- _Work instructions_: Look through the data below. Show each line where the string "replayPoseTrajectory" occurs.

- _Material provided_:
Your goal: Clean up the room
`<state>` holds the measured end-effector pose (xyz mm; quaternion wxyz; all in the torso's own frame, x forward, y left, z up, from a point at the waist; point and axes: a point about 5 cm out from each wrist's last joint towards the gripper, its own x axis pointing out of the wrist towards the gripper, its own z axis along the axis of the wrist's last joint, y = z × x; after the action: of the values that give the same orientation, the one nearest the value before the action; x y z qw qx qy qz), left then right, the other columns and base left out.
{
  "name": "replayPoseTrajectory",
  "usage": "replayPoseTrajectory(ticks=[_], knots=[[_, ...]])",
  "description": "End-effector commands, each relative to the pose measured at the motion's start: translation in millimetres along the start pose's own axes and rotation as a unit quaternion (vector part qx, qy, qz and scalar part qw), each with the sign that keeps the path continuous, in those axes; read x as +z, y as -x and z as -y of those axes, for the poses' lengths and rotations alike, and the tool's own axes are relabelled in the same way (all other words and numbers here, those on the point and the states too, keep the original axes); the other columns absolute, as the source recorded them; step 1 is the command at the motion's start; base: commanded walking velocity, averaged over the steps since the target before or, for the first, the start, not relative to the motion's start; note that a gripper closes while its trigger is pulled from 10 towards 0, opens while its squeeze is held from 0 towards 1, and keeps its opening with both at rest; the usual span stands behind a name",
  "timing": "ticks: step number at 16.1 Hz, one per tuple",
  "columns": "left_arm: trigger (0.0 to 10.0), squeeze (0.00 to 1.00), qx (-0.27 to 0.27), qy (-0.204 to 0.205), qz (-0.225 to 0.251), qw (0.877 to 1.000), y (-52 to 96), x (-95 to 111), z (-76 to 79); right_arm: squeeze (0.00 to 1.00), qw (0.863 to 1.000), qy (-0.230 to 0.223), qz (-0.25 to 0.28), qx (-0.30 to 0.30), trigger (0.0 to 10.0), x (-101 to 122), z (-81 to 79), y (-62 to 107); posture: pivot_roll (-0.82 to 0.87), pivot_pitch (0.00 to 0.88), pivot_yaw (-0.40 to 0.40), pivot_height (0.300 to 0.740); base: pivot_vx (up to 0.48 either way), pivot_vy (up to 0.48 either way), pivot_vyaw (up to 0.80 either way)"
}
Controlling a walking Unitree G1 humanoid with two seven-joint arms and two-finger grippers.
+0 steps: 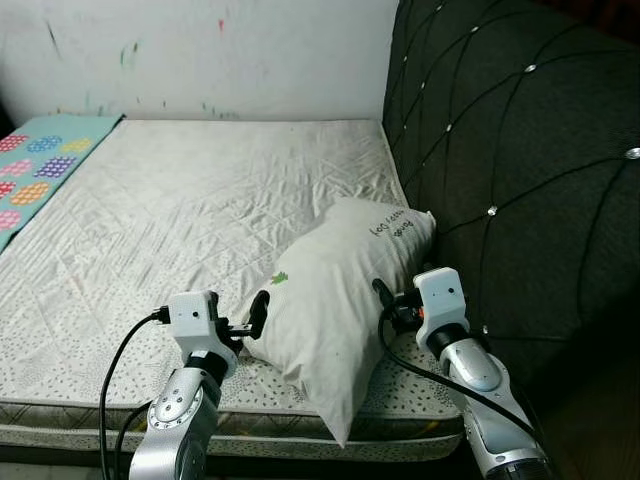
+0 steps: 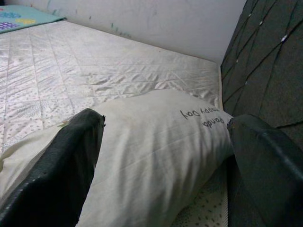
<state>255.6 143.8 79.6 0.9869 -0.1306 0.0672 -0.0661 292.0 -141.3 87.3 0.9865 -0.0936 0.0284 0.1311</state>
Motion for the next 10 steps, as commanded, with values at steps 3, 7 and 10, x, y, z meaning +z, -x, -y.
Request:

- _Task response_:
  "name": "replayPoseTrajectory",
  "usage": "replayPoseTrajectory(ticks=[_], knots=[[_, ...]])",

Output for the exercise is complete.